ACTION ITEM:
Everything in the records below except the pictures must be written out exactly.

SOURCE DATA:

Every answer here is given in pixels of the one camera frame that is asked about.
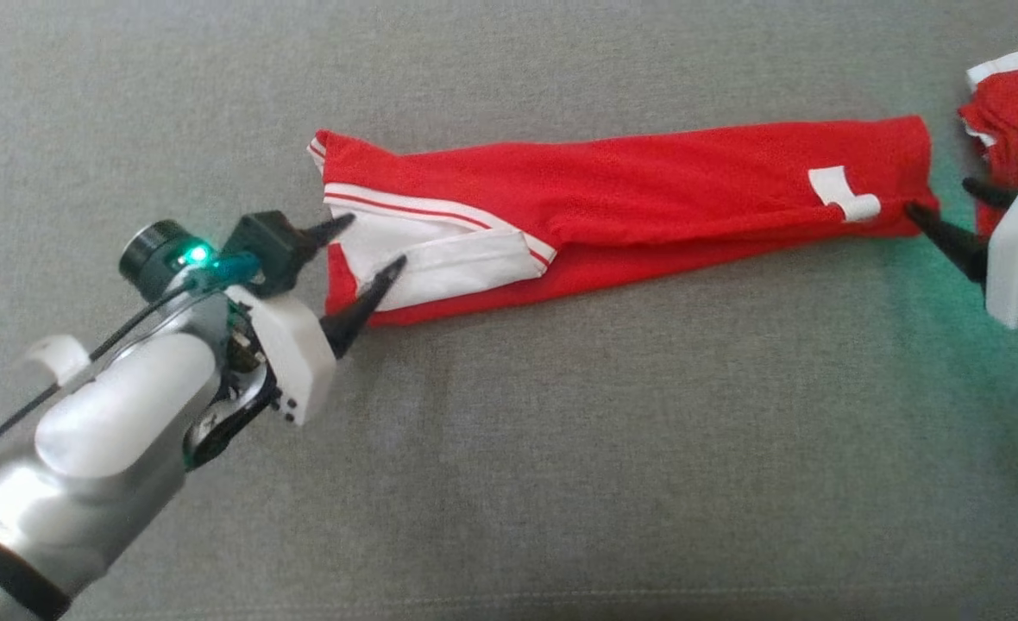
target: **black cable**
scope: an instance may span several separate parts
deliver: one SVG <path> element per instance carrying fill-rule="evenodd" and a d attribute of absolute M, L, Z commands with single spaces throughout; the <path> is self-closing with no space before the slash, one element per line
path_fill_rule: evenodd
<path fill-rule="evenodd" d="M 170 302 L 172 299 L 186 293 L 186 291 L 190 291 L 190 288 L 193 288 L 194 285 L 195 281 L 188 278 L 178 287 L 171 288 L 171 290 L 167 291 L 167 293 L 155 299 L 150 303 L 150 305 L 142 307 L 142 309 L 130 318 L 128 322 L 122 324 L 120 329 L 115 330 L 114 334 L 107 337 L 106 341 L 103 341 L 102 345 L 99 345 L 94 351 L 91 352 L 91 356 L 89 356 L 91 361 L 94 362 L 99 360 L 99 358 L 102 358 L 104 353 L 110 351 L 111 347 L 114 347 L 115 344 L 121 341 L 122 338 L 125 338 L 130 331 L 133 331 L 133 329 L 135 329 L 139 323 L 148 319 L 150 315 L 153 315 L 157 310 L 161 309 L 161 307 L 165 306 L 166 303 Z M 3 437 L 3 434 L 9 432 L 12 427 L 19 424 L 19 421 L 30 415 L 30 412 L 35 411 L 37 406 L 44 404 L 45 401 L 48 401 L 48 398 L 52 397 L 53 394 L 56 394 L 59 390 L 60 386 L 54 384 L 39 393 L 27 404 L 22 405 L 22 408 L 19 408 L 19 411 L 12 413 L 6 420 L 3 421 L 3 425 L 0 426 L 0 439 Z"/>

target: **red fabric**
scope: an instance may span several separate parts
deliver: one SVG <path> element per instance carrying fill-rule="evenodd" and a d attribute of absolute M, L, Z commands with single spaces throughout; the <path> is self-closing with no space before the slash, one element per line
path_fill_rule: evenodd
<path fill-rule="evenodd" d="M 992 180 L 1018 188 L 1018 70 L 983 79 L 959 114 L 971 129 L 996 138 L 996 145 L 985 147 Z M 977 232 L 992 235 L 1003 215 L 978 204 Z"/>
<path fill-rule="evenodd" d="M 372 324 L 540 302 L 826 237 L 910 235 L 916 228 L 904 206 L 939 208 L 927 187 L 930 138 L 918 117 L 403 156 L 331 131 L 317 138 L 326 147 L 327 183 L 461 202 L 559 251 L 539 279 L 376 314 Z M 846 223 L 840 209 L 819 201 L 809 169 L 837 166 L 846 167 L 853 191 L 879 196 L 878 217 Z M 354 285 L 341 252 L 329 258 L 328 308 L 335 312 Z"/>

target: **folded red shirt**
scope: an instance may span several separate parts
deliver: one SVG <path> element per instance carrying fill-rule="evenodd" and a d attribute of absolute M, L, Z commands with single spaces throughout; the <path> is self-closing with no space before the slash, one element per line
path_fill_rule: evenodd
<path fill-rule="evenodd" d="M 973 98 L 959 110 L 966 130 L 981 140 L 992 181 L 1018 188 L 1018 52 L 968 70 Z M 1001 210 L 977 205 L 977 232 L 992 235 Z"/>
<path fill-rule="evenodd" d="M 327 309 L 409 259 L 372 324 L 599 290 L 843 235 L 916 232 L 938 210 L 922 119 L 788 122 L 395 155 L 327 130 L 308 152 L 355 224 L 328 248 Z"/>

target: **gray fabric surface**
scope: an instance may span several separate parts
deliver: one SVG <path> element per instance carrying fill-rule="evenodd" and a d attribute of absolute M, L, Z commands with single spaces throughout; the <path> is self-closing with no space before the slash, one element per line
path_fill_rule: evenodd
<path fill-rule="evenodd" d="M 320 210 L 318 126 L 399 152 L 924 115 L 1018 3 L 0 0 L 0 419 L 138 299 L 143 224 Z M 300 294 L 324 294 L 324 267 Z M 1018 334 L 922 240 L 841 240 L 354 348 L 77 620 L 1018 618 Z"/>

WRITTEN ANSWER:
Every answer here is given in pixels of the one camera frame that is asked about.
target: **black cable**
scope: an instance may span several separate parts
deliver: one SVG <path> element per instance carrying fill-rule="evenodd" and a d attribute of absolute M, L, Z commands with single spaces throughout; the <path> is self-closing with no space before the slash, one element per line
path_fill_rule: evenodd
<path fill-rule="evenodd" d="M 170 302 L 172 299 L 186 293 L 186 291 L 190 291 L 190 288 L 193 288 L 194 285 L 195 281 L 188 278 L 178 287 L 171 288 L 171 290 L 167 291 L 167 293 L 155 299 L 150 303 L 150 305 L 142 307 L 142 309 L 130 318 L 128 322 L 122 324 L 120 329 L 115 330 L 114 334 L 107 337 L 106 341 L 103 341 L 102 345 L 99 345 L 94 351 L 91 352 L 91 356 L 89 356 L 91 361 L 94 362 L 99 360 L 99 358 L 102 358 L 104 353 L 110 351 L 111 347 L 114 347 L 115 344 L 121 341 L 122 338 L 125 338 L 130 331 L 133 331 L 133 329 L 135 329 L 139 323 L 148 319 L 150 315 L 153 315 L 157 310 L 161 309 L 161 307 L 165 306 L 166 303 Z M 3 437 L 3 434 L 9 432 L 12 427 L 19 424 L 19 421 L 30 415 L 30 412 L 35 411 L 37 406 L 44 404 L 45 401 L 48 401 L 48 398 L 52 397 L 53 394 L 56 394 L 59 390 L 60 386 L 54 384 L 39 393 L 27 404 L 22 405 L 22 408 L 19 408 L 19 411 L 12 413 L 6 420 L 3 421 L 3 425 L 0 426 L 0 439 Z"/>

target: **red fabric**
scope: an instance may span several separate parts
deliver: one SVG <path> element per instance carrying fill-rule="evenodd" and a d attribute of absolute M, L, Z commands with single spaces throughout; the <path> is self-closing with no space before the slash, one element per line
path_fill_rule: evenodd
<path fill-rule="evenodd" d="M 992 180 L 1018 188 L 1018 70 L 983 79 L 959 114 L 971 129 L 996 138 L 996 145 L 985 147 Z M 977 232 L 992 235 L 1003 215 L 978 204 Z"/>
<path fill-rule="evenodd" d="M 372 324 L 540 302 L 826 237 L 910 235 L 916 228 L 904 206 L 939 208 L 927 187 L 930 138 L 918 117 L 403 156 L 331 131 L 317 138 L 326 147 L 327 183 L 461 202 L 559 251 L 539 279 L 376 314 Z M 846 223 L 840 209 L 819 201 L 809 169 L 837 166 L 846 167 L 853 191 L 879 196 L 878 217 Z M 354 285 L 341 252 L 329 258 L 328 308 L 335 312 Z"/>

target: **folded red shirt**
scope: an instance may span several separate parts
deliver: one SVG <path> element per instance carrying fill-rule="evenodd" and a d attribute of absolute M, L, Z commands with single spaces throughout; the <path> is self-closing with no space before the slash, one element per line
path_fill_rule: evenodd
<path fill-rule="evenodd" d="M 973 98 L 959 110 L 966 130 L 981 140 L 992 181 L 1018 188 L 1018 52 L 968 70 Z M 1001 210 L 977 205 L 977 232 L 992 235 Z"/>
<path fill-rule="evenodd" d="M 327 309 L 409 259 L 372 324 L 599 290 L 843 235 L 916 232 L 938 210 L 922 119 L 788 122 L 395 155 L 327 130 L 308 152 L 355 224 L 328 248 Z"/>

target: **gray fabric surface**
scope: an instance may span several separate parts
deliver: one SVG <path> element per instance carrying fill-rule="evenodd" and a d attribute of absolute M, L, Z commands with single spaces throughout; the <path> is self-closing with no space before the slash, one element per line
path_fill_rule: evenodd
<path fill-rule="evenodd" d="M 320 210 L 318 126 L 399 152 L 924 115 L 1018 3 L 0 0 L 0 419 L 138 299 L 143 224 Z M 300 294 L 324 294 L 324 267 Z M 1018 334 L 922 240 L 841 240 L 354 348 L 77 620 L 1018 618 Z"/>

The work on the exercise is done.